= What is expected =
Set the listing down again exactly, please, apart from its pictures.

= Dataset extract =
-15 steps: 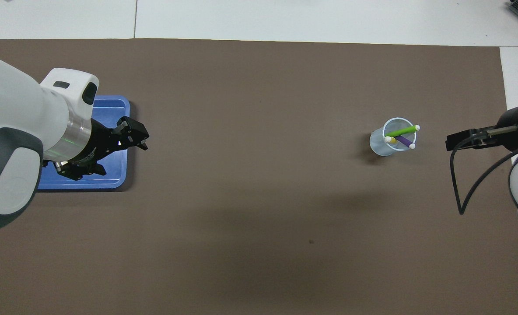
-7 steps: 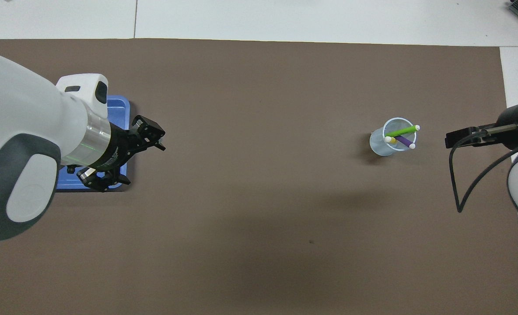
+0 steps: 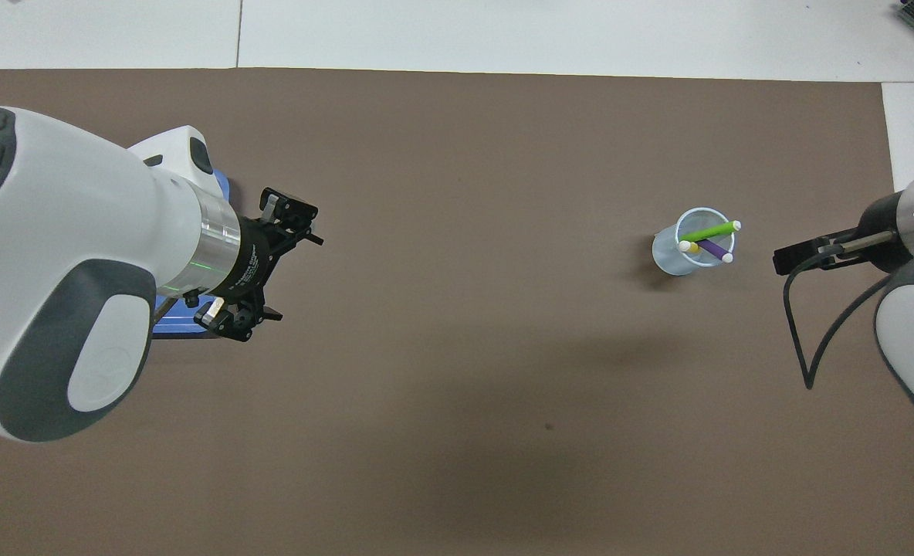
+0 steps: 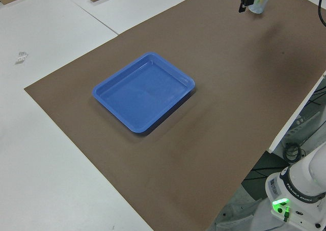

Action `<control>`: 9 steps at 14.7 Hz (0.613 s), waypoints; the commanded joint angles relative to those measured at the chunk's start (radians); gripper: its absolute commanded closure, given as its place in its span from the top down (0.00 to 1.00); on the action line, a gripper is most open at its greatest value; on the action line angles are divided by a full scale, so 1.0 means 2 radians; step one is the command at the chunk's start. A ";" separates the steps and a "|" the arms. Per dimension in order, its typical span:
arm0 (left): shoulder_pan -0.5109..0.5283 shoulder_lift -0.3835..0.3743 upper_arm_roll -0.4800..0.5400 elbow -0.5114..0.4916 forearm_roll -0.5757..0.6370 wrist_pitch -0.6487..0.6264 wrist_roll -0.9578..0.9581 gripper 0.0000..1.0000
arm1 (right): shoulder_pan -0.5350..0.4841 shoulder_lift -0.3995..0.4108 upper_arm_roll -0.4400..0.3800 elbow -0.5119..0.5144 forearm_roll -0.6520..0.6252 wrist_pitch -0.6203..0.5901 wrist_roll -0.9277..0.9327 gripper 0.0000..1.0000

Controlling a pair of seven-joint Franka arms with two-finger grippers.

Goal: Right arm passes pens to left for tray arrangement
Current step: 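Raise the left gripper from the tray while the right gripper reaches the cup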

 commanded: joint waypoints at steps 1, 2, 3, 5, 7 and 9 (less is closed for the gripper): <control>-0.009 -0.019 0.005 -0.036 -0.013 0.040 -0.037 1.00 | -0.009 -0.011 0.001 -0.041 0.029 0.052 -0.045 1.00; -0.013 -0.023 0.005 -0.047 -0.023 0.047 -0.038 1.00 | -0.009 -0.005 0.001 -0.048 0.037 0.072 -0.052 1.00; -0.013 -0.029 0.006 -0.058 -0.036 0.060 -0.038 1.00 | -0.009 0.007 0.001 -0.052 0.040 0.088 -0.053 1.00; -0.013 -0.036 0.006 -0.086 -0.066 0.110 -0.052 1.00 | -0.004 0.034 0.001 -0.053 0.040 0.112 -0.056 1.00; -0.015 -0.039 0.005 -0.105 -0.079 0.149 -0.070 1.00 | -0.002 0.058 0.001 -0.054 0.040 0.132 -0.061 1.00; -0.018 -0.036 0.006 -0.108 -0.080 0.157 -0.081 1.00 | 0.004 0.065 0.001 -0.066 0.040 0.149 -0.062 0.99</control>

= Answer to this exercise =
-15 steps: 
-7 steps: 
+0 steps: 
+0 steps: 

Action `<control>`: 9 steps at 14.7 Hz (0.613 s), waypoints; the commanded joint angles relative to those measured at the chunk's start (radians); gripper: its absolute commanded closure, given as its place in its span from the top down (0.00 to 1.00); on the action line, a gripper is most open at its greatest value; on the action line angles are divided by a full scale, so 1.0 means 2 radians; step one is the command at the chunk's start. A ";" separates the steps and a "|" the arms. Per dimension in order, its typical span:
arm0 (left): shoulder_pan -0.5109..0.5283 shoulder_lift -0.3835..0.3743 upper_arm_roll -0.4800..0.5400 elbow -0.5114..0.4916 forearm_roll -0.5757..0.6370 wrist_pitch -0.6487..0.6264 wrist_roll -0.9578..0.9581 gripper 0.0000..1.0000
arm1 (right): shoulder_pan -0.5350..0.4841 shoulder_lift -0.3995..0.4108 upper_arm_roll -0.4400..0.3800 elbow -0.5119..0.5144 forearm_roll -0.6520..0.6252 wrist_pitch -0.6203..0.5901 wrist_roll -0.9277..0.9327 gripper 0.0000..1.0000

Controlling a pair of seven-joint Franka arms with two-finger grippers.

Goal: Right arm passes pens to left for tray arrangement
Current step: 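Raise the left gripper from the tray while the right gripper reaches the cup
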
 commanded: joint waypoints at steps 1, 2, 3, 5, 7 and 9 (less is closed for the gripper): <control>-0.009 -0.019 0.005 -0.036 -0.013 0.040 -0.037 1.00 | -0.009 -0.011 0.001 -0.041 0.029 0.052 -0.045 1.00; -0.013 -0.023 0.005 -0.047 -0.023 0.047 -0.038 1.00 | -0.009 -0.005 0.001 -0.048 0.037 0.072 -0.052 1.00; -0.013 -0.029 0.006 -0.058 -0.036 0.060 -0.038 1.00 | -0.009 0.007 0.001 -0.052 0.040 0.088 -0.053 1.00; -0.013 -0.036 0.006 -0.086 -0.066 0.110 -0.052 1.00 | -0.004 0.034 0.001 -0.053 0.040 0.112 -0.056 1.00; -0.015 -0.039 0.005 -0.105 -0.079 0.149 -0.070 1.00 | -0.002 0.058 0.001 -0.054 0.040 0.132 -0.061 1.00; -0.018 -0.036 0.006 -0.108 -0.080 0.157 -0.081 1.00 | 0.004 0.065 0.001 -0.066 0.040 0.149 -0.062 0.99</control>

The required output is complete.